最初は可愛く感じていた我が子サンクトスのことも、「この子が産まれさえしなければ」と思うようになってしまい、遠ざけるようになった。
「愛されないのはこのキツい顔つきのせいなのか」と、化粧や服にもこだわるようになった。
フェロビコスとの距離は変わらないまま、仕事にも熱心で流行にも敏感な賢妃として名声は上がっていった。
心の底ではわかっていた。
王妃として誇り高くあろうとも、いくら外見を変えようとも、王の寵愛は戻らない。いや、そんなもの最初からない。

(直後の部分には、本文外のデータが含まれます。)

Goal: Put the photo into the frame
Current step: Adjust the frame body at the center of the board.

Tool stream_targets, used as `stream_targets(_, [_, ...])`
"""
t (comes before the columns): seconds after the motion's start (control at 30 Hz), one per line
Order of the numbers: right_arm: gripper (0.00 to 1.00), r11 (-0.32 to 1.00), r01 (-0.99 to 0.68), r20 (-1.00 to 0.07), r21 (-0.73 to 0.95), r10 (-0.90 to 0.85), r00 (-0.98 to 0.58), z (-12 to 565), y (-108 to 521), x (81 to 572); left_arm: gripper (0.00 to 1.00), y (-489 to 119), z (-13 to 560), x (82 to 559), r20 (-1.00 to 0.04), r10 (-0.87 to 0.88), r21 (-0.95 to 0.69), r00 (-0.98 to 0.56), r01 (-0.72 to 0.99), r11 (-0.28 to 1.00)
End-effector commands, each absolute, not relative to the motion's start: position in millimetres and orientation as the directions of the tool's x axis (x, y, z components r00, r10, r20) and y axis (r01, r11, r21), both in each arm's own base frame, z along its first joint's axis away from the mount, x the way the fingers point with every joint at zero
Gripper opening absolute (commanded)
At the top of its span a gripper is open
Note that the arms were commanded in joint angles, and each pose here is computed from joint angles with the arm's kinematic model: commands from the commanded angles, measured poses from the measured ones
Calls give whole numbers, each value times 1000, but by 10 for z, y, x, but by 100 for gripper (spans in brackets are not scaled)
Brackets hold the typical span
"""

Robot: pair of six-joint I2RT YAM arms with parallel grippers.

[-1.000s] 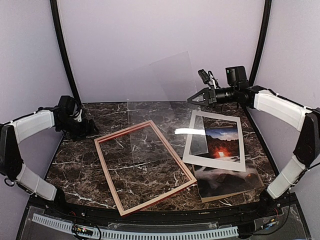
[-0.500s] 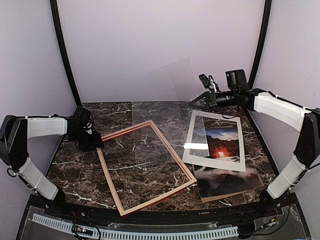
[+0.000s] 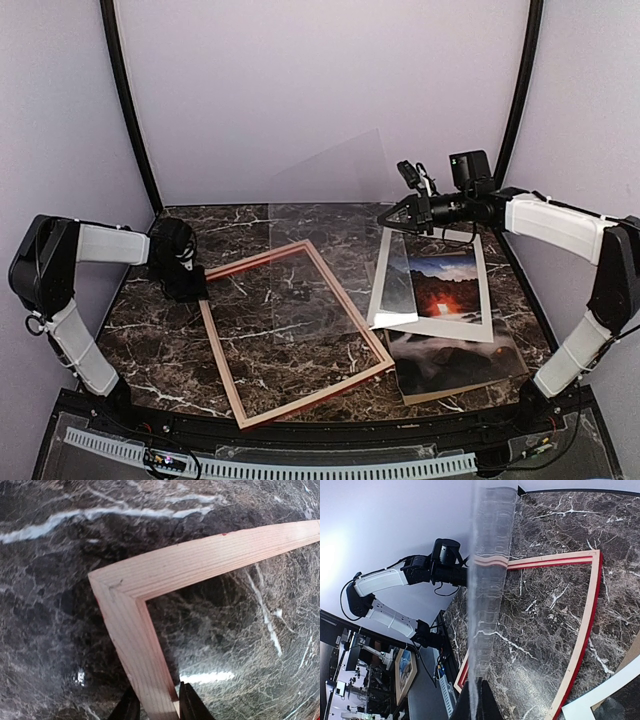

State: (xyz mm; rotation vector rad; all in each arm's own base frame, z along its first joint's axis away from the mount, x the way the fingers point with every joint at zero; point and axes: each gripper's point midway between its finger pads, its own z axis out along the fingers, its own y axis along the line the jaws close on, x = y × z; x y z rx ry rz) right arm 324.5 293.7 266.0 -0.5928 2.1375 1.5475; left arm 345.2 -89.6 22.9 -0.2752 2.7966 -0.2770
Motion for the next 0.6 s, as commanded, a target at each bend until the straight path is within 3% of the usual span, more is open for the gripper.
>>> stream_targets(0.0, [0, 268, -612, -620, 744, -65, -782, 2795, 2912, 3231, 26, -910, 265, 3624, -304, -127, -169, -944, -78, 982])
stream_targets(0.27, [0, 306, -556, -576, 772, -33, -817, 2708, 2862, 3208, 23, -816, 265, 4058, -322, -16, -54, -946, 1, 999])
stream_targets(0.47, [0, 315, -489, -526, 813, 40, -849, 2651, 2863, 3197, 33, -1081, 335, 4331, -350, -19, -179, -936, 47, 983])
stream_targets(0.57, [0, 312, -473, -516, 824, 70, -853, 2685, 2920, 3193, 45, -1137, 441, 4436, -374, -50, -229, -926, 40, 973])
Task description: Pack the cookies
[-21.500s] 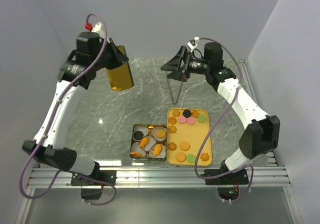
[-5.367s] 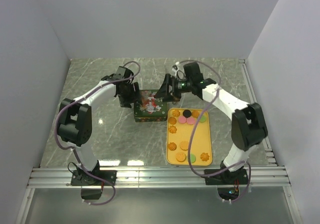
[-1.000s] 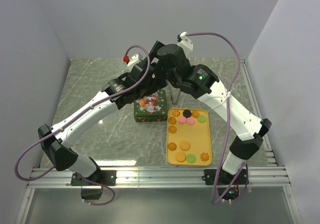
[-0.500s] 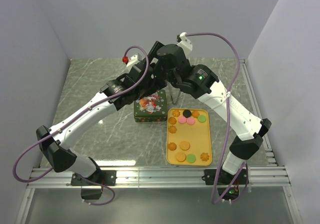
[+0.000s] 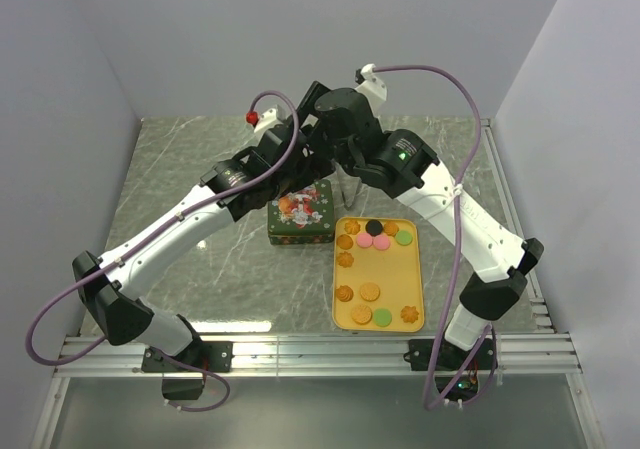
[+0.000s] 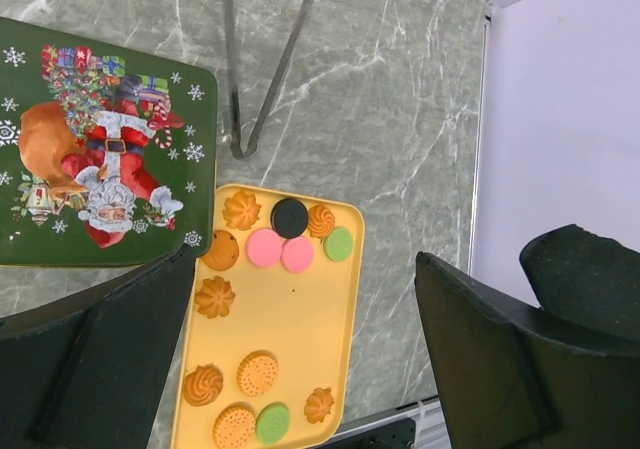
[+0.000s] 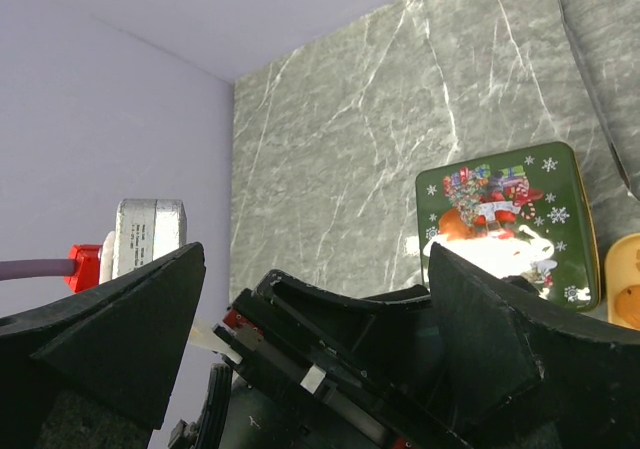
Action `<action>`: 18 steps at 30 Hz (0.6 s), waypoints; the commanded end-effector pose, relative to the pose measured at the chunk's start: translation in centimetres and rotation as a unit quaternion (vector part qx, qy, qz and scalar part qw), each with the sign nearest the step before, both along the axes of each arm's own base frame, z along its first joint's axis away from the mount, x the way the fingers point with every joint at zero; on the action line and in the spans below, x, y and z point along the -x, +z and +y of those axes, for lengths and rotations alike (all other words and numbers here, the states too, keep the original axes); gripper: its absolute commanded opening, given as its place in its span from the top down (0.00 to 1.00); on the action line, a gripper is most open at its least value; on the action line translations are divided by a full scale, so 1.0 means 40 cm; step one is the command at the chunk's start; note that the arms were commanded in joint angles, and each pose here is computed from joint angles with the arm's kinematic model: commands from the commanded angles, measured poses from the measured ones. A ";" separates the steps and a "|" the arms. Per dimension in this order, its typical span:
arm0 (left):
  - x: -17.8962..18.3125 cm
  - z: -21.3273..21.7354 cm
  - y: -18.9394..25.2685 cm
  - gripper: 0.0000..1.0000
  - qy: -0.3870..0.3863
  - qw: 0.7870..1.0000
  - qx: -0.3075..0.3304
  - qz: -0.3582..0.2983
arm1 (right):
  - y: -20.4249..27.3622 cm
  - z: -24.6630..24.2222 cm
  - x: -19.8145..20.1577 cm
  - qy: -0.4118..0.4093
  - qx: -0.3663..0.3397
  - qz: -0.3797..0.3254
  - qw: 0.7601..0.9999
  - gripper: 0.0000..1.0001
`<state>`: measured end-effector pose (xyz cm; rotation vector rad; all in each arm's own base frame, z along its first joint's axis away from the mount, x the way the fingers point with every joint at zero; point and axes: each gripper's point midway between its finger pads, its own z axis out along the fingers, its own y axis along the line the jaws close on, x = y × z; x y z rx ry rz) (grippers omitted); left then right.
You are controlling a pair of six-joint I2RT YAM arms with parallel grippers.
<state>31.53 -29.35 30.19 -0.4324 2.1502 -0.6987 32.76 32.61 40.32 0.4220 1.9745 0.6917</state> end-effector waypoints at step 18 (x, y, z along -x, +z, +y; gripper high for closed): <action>0.018 -0.037 0.081 0.03 -0.064 0.997 0.034 -0.037 | 0.012 0.048 0.043 0.024 -0.040 0.020 0.999 0.00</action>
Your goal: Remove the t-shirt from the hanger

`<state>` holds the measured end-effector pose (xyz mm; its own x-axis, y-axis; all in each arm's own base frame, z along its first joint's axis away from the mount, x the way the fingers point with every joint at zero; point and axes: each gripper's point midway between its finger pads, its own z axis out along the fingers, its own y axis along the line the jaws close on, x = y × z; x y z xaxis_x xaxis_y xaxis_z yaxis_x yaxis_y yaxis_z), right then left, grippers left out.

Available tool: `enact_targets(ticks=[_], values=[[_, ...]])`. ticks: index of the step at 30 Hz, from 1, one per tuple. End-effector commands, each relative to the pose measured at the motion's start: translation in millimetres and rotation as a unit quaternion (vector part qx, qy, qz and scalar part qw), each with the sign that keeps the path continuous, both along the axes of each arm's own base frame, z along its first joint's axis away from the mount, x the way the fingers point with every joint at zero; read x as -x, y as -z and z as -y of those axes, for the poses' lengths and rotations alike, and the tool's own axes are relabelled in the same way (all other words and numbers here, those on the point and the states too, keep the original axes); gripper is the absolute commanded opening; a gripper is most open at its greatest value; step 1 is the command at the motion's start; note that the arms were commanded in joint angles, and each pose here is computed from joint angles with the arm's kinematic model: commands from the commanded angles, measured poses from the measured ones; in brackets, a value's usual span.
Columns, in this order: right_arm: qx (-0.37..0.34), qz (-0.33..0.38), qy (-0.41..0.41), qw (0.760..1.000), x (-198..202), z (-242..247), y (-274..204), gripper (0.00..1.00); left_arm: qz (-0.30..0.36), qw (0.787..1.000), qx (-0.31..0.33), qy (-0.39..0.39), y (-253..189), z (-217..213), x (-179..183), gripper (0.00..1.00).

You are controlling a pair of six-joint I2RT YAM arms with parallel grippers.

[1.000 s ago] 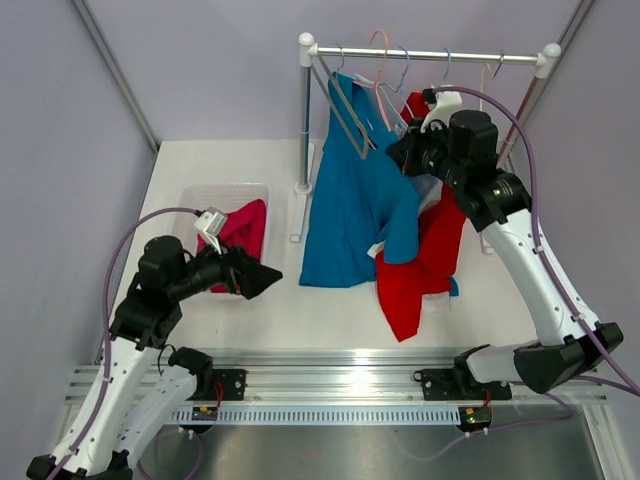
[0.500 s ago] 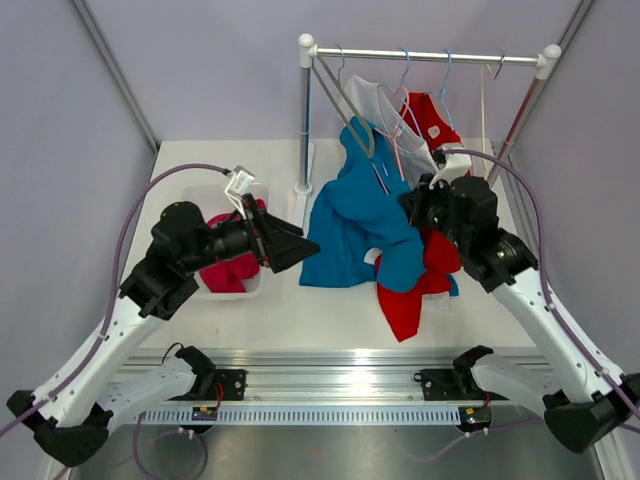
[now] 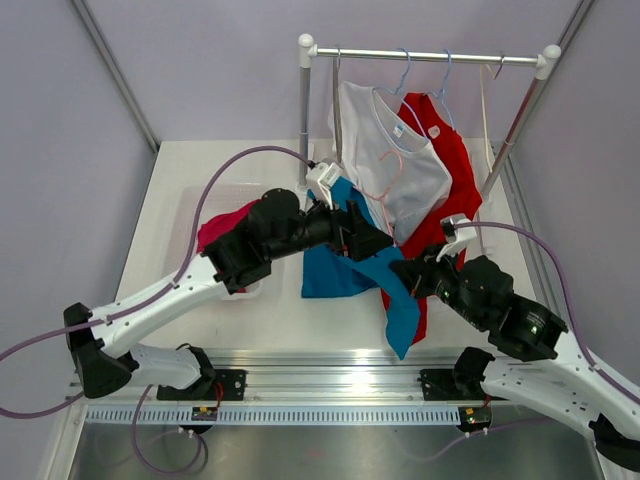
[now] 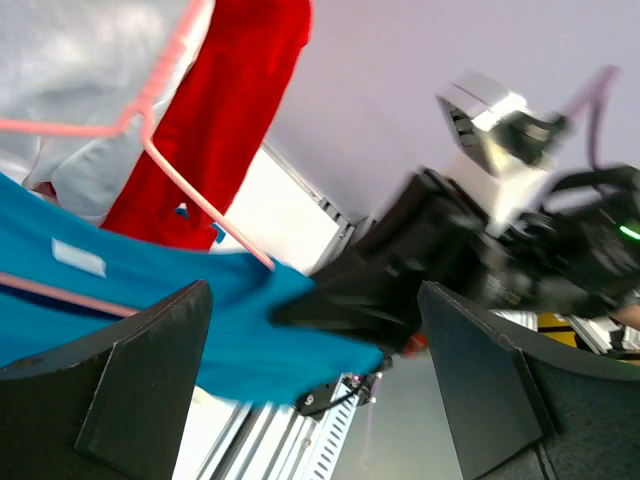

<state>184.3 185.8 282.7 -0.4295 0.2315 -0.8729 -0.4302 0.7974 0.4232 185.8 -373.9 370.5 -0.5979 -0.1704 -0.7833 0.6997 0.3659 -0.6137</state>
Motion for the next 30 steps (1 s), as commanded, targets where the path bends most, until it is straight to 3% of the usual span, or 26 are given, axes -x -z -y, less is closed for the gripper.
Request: enact_targets(ticks=[1,7,13,18,19,20,22,23,25,26,27,30], values=[[-0.058,0.009,0.024,0.998,9,7,-26,0.00,0.031,0.998,0.032,-0.035,-26,15,-16,0.88],[-0.062,0.004,-0.001,0.998,23,3,-30,0.00,0.025,0.999,0.018,-0.044,-13,39,-26,0.84],[-0.072,0.010,-0.013,0.997,31,8,-37,0.00,0.032,0.998,0.033,-0.053,-16,56,-37,0.60],[-0.073,0.016,-0.052,0.996,41,1,-42,0.00,0.046,0.997,0.033,-0.056,-20,60,-36,0.48],[-0.075,0.018,-0.058,0.995,43,0,-45,0.00,0.047,0.996,0.033,-0.068,-20,58,-37,0.39],[-0.079,0.021,-0.071,0.994,47,-1,-48,0.00,0.052,0.995,0.036,-0.079,-22,55,-38,0.20],[-0.091,0.031,-0.083,0.992,52,1,-59,0.00,0.062,0.994,0.052,-0.080,-33,48,-28,0.10],[-0.096,0.033,-0.096,0.990,57,0,-63,0.00,0.064,0.993,0.055,-0.084,-36,45,-26,0.00],[-0.108,0.044,-0.111,0.987,65,4,-76,0.02,0.067,0.992,0.076,-0.077,-50,37,-12,0.00],[-0.105,0.040,-0.128,0.985,72,4,-76,0.08,0.064,0.991,0.084,-0.078,-54,33,-7,0.00],[-0.100,0.040,-0.138,0.985,75,4,-77,0.30,0.064,0.991,0.092,-0.079,-58,29,-2,0.00],[-0.095,0.028,-0.216,0.971,99,-10,-81,0.73,0.064,0.985,0.140,-0.082,-83,4,20,0.00]])
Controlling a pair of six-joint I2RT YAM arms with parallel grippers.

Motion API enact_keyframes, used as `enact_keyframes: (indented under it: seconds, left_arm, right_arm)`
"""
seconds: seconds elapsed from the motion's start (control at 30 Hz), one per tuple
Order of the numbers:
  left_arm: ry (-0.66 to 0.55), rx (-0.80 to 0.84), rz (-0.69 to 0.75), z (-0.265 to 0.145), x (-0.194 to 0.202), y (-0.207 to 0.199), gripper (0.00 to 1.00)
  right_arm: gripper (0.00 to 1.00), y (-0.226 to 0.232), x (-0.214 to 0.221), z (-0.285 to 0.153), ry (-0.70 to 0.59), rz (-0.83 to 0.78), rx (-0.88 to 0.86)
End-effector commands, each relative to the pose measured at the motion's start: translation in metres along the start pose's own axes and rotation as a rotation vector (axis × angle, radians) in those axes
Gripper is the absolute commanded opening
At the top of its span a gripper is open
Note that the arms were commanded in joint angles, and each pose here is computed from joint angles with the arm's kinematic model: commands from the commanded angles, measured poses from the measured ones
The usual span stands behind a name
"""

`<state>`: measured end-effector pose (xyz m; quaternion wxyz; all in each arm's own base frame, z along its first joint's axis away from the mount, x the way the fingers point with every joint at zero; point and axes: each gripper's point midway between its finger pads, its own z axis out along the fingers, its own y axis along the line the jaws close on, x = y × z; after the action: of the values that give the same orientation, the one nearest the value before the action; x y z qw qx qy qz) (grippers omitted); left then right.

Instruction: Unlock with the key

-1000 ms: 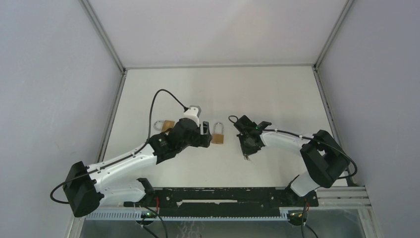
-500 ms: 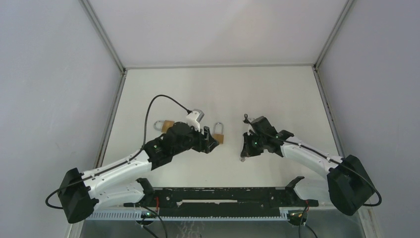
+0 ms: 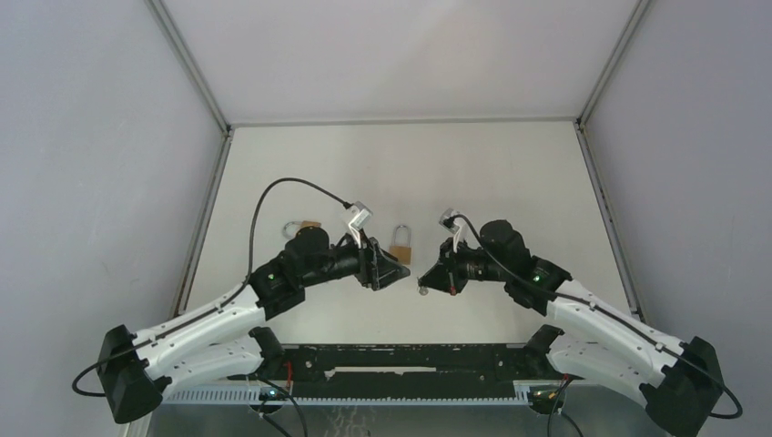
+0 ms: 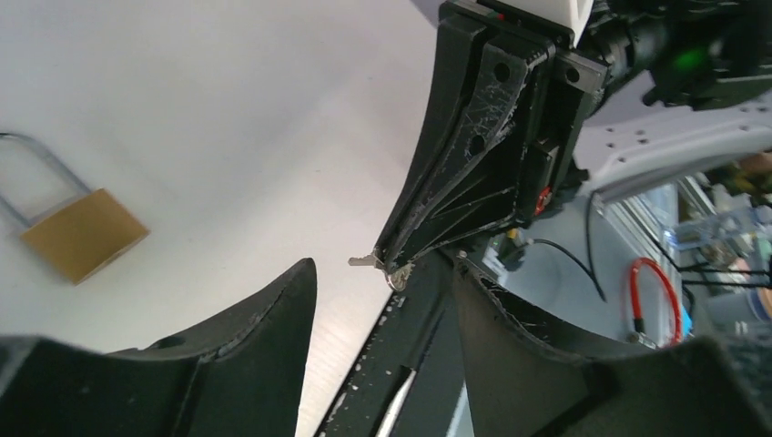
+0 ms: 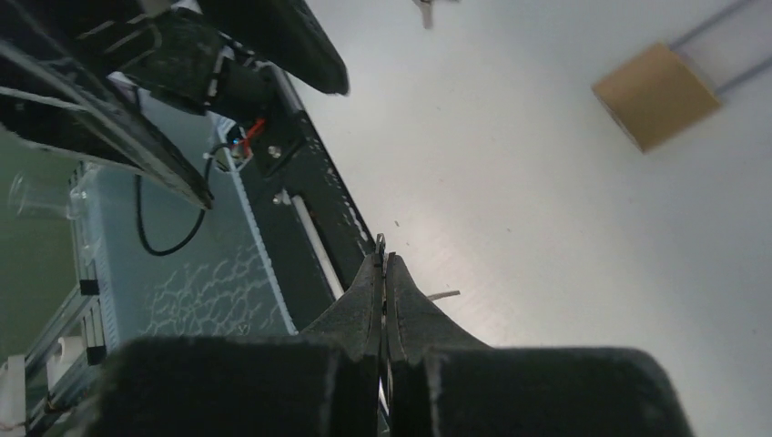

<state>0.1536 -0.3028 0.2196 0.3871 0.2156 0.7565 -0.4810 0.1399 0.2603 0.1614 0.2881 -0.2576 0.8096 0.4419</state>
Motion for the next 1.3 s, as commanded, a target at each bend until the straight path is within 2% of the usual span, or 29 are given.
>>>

ただ、フェロビコスの一番は変わらずホルシャホルのままなのだ。
一途な想いは尊いものだと思うけれども、王妃には残酷なだけだ。
花園で涙をこぼしてしまったのはそんな時だった。
こんな状態で二十年たった。いったいいつまでこのまま続くのか。
苦しい心をどうすればいいのかわからなくて、ソール神におすがりしたかった。
あの時、たまたま通りかかったホルシャホル様に、思わず「貴方にしかわたくしを助けられないわ」と言ってしまった。
ホルシャホル様が「必ず力になりましょう!」と約束してくださったからか、それ以来、ソール教徒の前に御使い様が降臨されていると聞いた。
まさか舞踏会で御使い様のお姿を拝見できるなんて思わなかった。
王妃には、形式通りの型でありながら型破りなドレスも、たおやかさが尊ばれるご婦人が殿方を足蹴にしていたことも、軽やかに空に消えたことも、がんじがらめな自分とは違って自由に見えた。
まるで、「もっと自由に生きて良いのですよ」と体現してくれたように思えたのだった。